If anyone asks, I’ll say she’s my sister and fallen asleep. But I stay away from the pubs and keep to the little streets and then the parks, Regents then Primmers Hill then the bottom of the heath, and I don’t see many folk. And none ask. That time of night the people out are too drunk to notice, or else up to their own mischief and don’t want to draw attention to themselves.

All the way home I keep thinking ‘bout that hat. I wish I hadn’t left it. I don’t like leaving any part of her there. So when it’s over, when I’ve got her home, I go back, all the way through the parks and the streets. It takes no time, not without her weight on my back. But when I get to the mews and look behind the bricks the hat is already gone, flowers and all.

Maude Coleman

I waited on the wrought-iron steps that led from the French doors down into the garden. The air smelled of jasmine and mint and grass sprinkled with dew. I could hear frogs croaking in the pond at the bottom of the garden and, from the window below me, Jenny sobbing in the kitchen.

I have never been good at waiting-it always seems so wasteful, and I feel guilty, as if I should be doing something else. But I could not do anything else now-there was nothing to be done. Grandmother had arrived and was sitting in the morning room, knitting furiously, but I did not want to be busy like that. Instead I looked up at the stars, picking out the constellations-the Great Bear, the Crow, the Wolf.

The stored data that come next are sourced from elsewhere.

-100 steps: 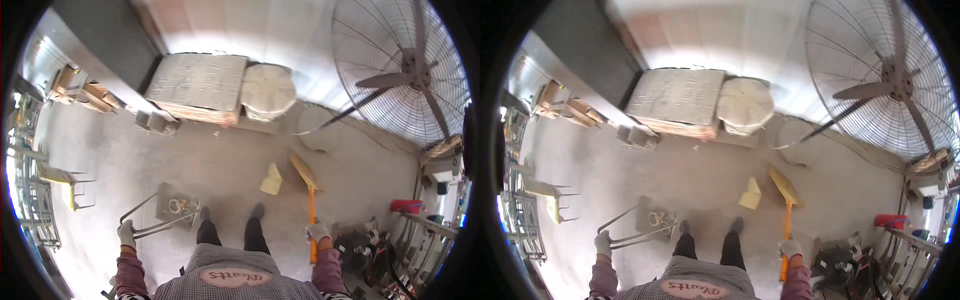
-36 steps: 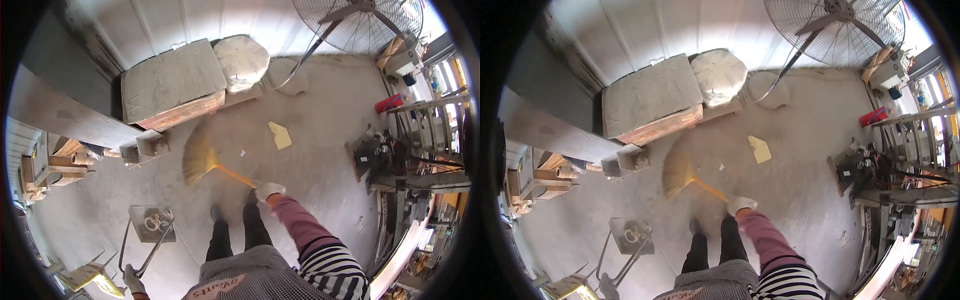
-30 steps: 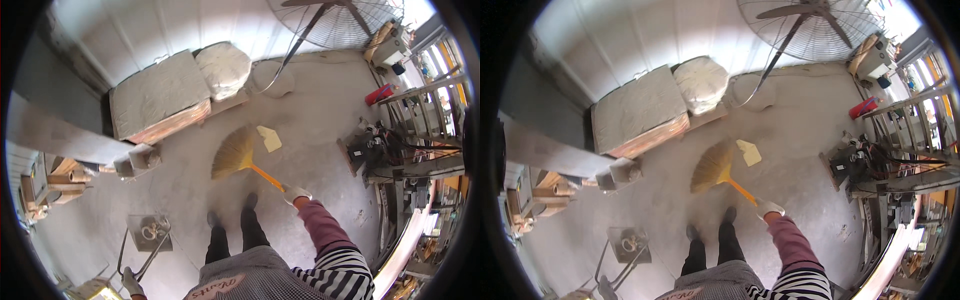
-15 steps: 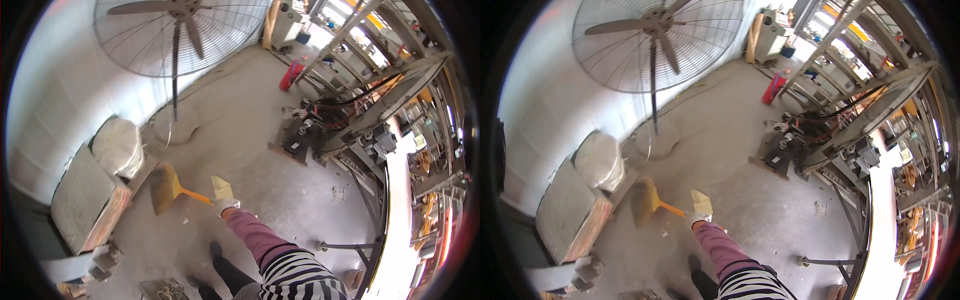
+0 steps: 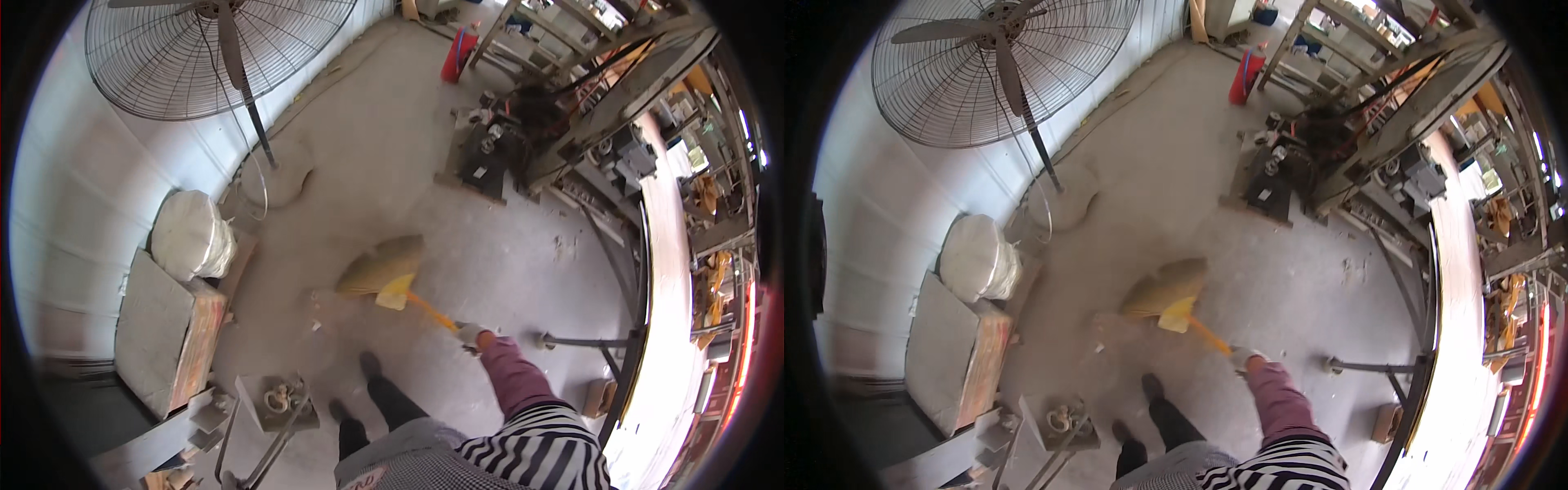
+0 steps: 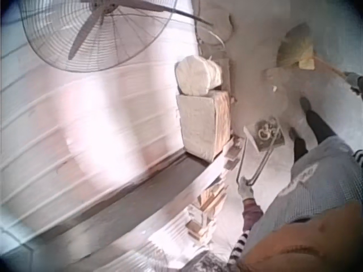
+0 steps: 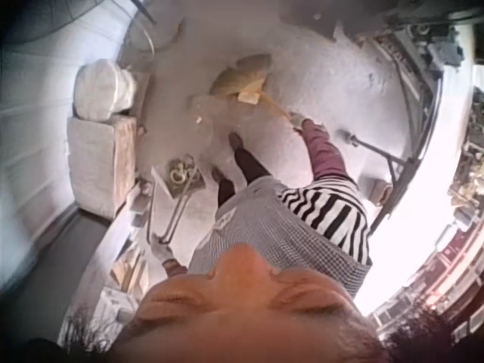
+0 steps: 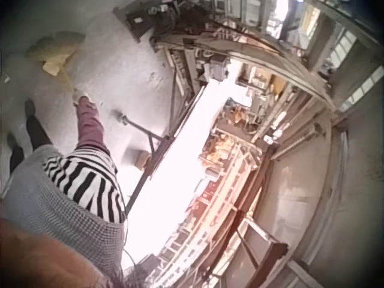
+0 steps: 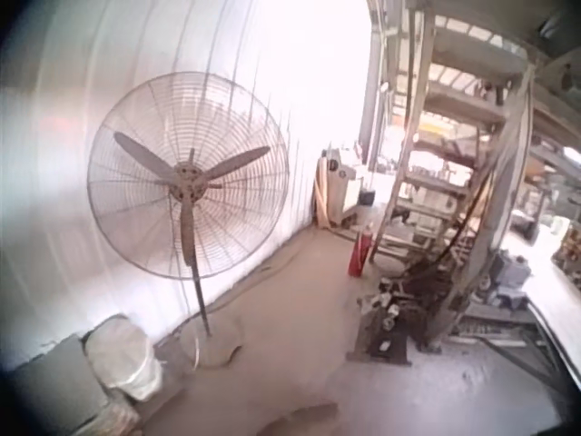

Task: Sweeping wood debris and trash into a dustpan and emptying it into a bin in a factory setting.

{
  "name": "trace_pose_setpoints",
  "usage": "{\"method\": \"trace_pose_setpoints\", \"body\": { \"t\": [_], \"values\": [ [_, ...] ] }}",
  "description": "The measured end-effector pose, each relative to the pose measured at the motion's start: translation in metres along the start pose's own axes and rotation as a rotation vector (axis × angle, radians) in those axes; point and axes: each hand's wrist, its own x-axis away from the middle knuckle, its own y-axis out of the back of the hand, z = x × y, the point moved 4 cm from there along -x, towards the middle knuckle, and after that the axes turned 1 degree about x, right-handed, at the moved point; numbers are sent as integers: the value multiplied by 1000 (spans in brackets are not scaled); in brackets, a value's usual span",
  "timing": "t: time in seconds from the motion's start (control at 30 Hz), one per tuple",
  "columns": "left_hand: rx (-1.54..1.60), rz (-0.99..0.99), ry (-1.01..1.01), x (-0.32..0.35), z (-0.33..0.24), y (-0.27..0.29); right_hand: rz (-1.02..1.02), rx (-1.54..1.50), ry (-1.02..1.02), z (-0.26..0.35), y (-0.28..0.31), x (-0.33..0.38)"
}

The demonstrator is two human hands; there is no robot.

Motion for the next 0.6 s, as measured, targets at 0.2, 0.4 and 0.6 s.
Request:
{"method": "trace_pose_setpoints", "body": {
  "t": [0.2, 0.4, 0.6],
  "values": [
    [10, 142, -41, -3, -51, -39, -126, -31, 19, -44, 18, 158],
    [-196, 247, -63, -61, -38, 14, -77, 347, 322, 46, -145, 176],
    [-245, 209, -279, -107, -44, -29, -110, 613, 331, 90, -250, 41]
  ]
}}
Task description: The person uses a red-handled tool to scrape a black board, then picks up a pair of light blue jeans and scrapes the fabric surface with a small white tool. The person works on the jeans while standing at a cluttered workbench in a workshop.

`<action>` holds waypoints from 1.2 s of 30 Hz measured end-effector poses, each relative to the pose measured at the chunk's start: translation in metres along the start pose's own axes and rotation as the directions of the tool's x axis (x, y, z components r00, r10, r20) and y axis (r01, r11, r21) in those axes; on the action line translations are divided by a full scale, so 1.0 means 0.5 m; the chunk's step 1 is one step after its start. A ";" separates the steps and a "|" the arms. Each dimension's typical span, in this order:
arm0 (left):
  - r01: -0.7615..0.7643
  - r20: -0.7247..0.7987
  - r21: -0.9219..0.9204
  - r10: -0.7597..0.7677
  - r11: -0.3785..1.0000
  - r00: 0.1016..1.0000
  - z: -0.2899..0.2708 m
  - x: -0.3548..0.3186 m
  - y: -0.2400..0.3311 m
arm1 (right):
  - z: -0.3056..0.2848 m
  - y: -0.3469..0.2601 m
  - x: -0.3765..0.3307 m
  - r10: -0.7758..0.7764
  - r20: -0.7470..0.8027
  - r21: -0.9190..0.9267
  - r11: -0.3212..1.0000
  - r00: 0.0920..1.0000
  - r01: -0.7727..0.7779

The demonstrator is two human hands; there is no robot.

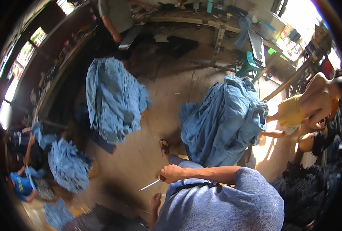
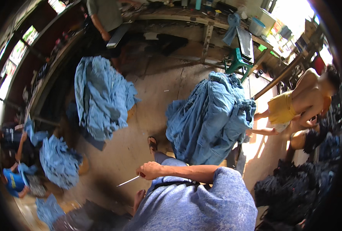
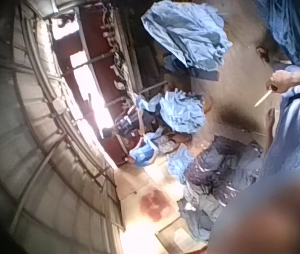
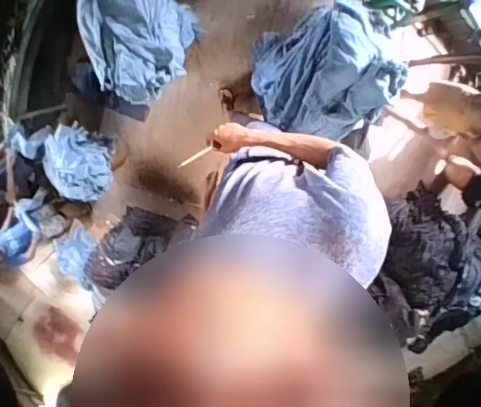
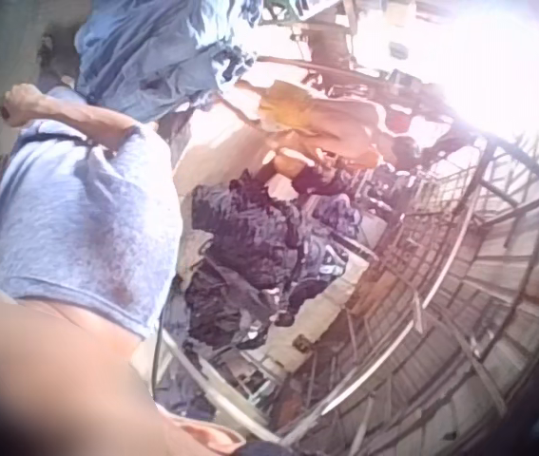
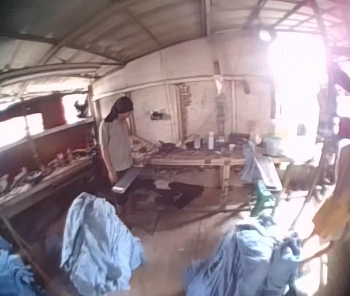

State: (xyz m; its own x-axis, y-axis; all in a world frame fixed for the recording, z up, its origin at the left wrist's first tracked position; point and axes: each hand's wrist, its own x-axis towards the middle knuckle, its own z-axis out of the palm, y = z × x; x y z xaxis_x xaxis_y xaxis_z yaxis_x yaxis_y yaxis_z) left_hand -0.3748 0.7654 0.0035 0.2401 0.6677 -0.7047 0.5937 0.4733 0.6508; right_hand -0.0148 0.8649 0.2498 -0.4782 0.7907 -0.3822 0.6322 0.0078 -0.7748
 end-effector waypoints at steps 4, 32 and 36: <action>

The church bells close by struck midnight.

Daddy came and stood in the open French doors and lit a cigarette. I did not look at him.

“It’s a clear night,” he said.

“Yes.”

“Pity we can’t set up the telescope in the garden-we might even see Jupiter’s moons. But of course it wouldn’t be right, would it?”

I did not answer, though I’d had the same thought myself.

“I’m sorry I shouted at you when you arrived home, Maude. I was upset.”